This article is inspired on the curiosity of relating two events:
The Faure report Learning to Be (Faure, 1972) advocated lifelong education as the master concept for educational policies in Europe;
"Areas of Learning Basic to Lifelong Learning", (Pergamon Press and the UNESCO Institute for Education, 1986) in 1978-1979, where José Mariano Gago was one of the nine authors invited by Paul Lengrand to discuss, specify and develop basic learning areas for Lifelong Learning (P. Lengrand (org.).
“The relation between science and knowledge has become restrictive, existing only in the form of domination on the part of science; it can not be conceived that any popular idea can even be briefly considered by science. The relation between science and education and, more generally, popular knowledge, shows even more clearly this division of powers and the absence of any really creative interaction between popular cultures and scientific cultures. This same absence is also revealed among institutions within social divisions; the path that would lead to a type of learning capable of contributing to popular culture is not the one chosen by scientists. On the other hand, educators, who could make this bridge, are generally far away from the practices and concerns of contemporary science. Thus, we encounter a double problem: on the one hand, scientists who do not interact with images that would enrich popular culture and science; on the other hand, educators, who could play a determining role in such interaction and dialogue, but have no real access to scientific practice”...
From the chapter José Mariano Gago produced on "The Scientific Spirit".
“The Faure report Learning to Be (Faure, 1972) advocated lifelong education as the master concept for educational policies in both developed and developing countries. It was seen as a turning point and the start of a period of optimism in international education policy, as it recognized that education was no longer the privilege of an elite, or a matter for one age group only. Instead, it concluded that education should be both universal and lifelong”.
“Essentially, this meant moving to a humanistic, rights-based and holistic view of education (Ouane, 2011). With the UNESCO report on “Learning: The Treasure Within” (Delors, 1996) and the OECD report on “Lifelong Learning for All” (OECD, 1996) LLL was linked to the economic, social, cultural and environmental challenges that societies and communities face. There was a stronger orientation towards the principles of human capital and employability. In the European Union, the LLL discourse entered into a third phase from the year 2000, influenced by the EU’s goals of creating the most dynamic knowledge-based economy in the world and ensuring social cohesion”. (Ehlers, 2017- Lifelong Learning: Holistic and Global Education).

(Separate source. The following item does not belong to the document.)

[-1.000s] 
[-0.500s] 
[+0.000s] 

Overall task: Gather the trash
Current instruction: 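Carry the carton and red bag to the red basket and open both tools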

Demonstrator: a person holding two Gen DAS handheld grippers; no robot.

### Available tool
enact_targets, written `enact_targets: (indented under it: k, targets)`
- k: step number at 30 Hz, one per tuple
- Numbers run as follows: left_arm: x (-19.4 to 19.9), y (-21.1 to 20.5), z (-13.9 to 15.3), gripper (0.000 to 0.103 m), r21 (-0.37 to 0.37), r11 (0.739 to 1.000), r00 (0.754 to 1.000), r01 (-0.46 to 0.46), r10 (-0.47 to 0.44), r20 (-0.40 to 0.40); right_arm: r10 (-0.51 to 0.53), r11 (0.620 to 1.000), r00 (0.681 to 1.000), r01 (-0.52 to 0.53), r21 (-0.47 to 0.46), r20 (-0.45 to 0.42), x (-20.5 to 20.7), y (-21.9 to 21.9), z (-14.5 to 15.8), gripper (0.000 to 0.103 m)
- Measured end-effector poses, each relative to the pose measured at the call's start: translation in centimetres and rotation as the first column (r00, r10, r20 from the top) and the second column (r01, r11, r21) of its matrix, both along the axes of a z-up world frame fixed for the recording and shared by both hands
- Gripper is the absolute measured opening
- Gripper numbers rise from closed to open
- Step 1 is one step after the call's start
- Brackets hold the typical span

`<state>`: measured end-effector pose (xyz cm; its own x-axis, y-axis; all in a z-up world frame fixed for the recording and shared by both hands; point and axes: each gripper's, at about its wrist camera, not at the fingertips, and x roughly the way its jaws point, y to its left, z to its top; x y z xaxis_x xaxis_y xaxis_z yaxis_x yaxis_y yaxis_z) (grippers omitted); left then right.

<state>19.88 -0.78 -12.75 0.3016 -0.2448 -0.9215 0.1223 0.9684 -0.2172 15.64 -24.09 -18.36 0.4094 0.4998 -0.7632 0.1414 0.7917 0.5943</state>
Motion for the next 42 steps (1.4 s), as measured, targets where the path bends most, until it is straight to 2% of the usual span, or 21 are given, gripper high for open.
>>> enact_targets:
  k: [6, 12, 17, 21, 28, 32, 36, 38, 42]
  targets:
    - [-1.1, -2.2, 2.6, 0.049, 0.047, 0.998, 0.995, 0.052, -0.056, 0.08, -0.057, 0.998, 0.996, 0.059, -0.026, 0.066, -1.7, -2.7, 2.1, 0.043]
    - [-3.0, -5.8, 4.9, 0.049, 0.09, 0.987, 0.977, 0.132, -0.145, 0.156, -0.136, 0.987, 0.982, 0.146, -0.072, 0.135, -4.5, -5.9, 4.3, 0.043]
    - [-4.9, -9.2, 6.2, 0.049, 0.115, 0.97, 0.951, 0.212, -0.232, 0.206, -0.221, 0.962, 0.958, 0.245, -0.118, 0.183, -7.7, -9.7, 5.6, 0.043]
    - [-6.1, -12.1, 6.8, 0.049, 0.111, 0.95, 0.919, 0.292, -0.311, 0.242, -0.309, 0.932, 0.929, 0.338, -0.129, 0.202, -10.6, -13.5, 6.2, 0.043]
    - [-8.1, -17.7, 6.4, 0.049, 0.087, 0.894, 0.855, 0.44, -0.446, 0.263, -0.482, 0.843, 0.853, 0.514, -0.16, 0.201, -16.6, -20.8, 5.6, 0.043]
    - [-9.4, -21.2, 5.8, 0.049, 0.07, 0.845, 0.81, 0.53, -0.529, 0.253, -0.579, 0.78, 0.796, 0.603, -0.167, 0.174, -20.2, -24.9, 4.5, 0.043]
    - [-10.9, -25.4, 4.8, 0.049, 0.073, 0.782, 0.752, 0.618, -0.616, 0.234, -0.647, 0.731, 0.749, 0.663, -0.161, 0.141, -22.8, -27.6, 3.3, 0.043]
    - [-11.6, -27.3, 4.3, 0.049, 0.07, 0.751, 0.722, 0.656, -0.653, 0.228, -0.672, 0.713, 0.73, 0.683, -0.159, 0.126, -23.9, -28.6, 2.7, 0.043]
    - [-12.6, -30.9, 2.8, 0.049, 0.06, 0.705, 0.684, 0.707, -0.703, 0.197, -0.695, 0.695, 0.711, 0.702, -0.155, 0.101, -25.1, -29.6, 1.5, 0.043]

So it is rather relevant, in my search curiosity, the influence that this former Science and Higher Education Portuguese Minister, carried from his popular education activities in the mid-1970s to Portuguese immigration in Paris and the People's University of Geneva, to the measures he took, much later as a Minister, to improve conditions for access to higher education by of adults over 23 years of age and forecast European and Portuguese Education policies, and for the case meaning on Adult Education and Lifelong Learning. Sometimes we don't understand the roots for some events taking place. This one´s are now being discovered.
More can be explored @APCEP – the Portuguese Association for Lifelong Culture and Education (http://www.apcep.pt/index_eng.php) that was formally established on 27 September 1982, with the central purpose of "defending cultural democracy".
Ultimately APCEP intends to actively contribute in the implementation of an “educational society” in Portugal – for everyone, at all stages of life and in every quarter of society.
When José Mariano Gago died, he was currently Chairman of the General Assembly Board of the Portuguese Association for Culture and Permanent Education, APCEP. And about this concept it is perhaps another curious reason to reflect writting about their Permanent Education perspective of action, achievement and experimentation.